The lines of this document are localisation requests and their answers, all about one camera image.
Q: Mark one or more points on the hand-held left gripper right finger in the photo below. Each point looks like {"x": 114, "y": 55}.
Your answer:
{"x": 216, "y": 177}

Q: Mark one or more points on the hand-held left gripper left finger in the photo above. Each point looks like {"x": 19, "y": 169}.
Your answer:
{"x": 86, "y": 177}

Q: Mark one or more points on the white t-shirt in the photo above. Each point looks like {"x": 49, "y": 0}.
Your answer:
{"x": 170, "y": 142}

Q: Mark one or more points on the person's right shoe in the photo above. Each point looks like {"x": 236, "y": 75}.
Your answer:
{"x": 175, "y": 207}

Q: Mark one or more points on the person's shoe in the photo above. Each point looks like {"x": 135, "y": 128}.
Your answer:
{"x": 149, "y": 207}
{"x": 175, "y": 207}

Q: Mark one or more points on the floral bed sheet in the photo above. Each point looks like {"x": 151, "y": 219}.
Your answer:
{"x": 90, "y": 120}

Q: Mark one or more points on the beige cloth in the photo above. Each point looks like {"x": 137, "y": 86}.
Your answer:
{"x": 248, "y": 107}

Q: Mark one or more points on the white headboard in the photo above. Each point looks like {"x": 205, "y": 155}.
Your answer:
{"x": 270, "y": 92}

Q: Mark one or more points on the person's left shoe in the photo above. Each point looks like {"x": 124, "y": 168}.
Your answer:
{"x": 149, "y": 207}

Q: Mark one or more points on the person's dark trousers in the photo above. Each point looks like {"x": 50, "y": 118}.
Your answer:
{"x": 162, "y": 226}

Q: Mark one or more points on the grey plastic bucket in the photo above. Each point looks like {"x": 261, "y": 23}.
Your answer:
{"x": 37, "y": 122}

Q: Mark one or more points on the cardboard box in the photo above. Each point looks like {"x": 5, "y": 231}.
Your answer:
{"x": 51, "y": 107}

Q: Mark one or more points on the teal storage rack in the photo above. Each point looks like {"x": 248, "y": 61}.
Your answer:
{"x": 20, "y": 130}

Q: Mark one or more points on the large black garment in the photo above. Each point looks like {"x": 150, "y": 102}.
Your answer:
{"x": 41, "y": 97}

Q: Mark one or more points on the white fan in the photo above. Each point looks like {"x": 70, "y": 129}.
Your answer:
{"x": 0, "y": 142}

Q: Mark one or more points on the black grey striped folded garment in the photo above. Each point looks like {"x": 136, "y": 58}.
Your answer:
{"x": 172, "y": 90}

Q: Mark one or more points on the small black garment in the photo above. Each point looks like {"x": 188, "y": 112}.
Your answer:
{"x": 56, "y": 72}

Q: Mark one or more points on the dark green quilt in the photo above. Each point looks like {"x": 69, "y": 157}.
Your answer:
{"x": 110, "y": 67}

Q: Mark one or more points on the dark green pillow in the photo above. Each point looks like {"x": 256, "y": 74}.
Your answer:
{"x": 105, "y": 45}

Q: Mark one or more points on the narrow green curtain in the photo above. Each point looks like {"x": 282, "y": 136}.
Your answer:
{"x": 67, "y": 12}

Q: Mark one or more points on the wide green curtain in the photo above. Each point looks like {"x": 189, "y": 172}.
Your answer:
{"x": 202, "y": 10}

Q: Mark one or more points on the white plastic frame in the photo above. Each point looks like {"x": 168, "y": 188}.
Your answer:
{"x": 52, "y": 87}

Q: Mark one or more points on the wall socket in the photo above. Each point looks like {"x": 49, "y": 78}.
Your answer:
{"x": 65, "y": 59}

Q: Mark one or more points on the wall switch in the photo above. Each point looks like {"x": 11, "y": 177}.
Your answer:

■ **Task objective**
For each line of the data that includes the word "dark", return a copy of it.

■ **Task solution**
Q: Mark one or more points on the person's dark trousers in the photo above. Each point looks like {"x": 50, "y": 118}.
Q: Mark one or more points on the dark green quilt in the photo above. Each point looks like {"x": 69, "y": 157}.
Q: Mark one or more points on the dark green pillow in the photo above. Each point looks like {"x": 256, "y": 74}.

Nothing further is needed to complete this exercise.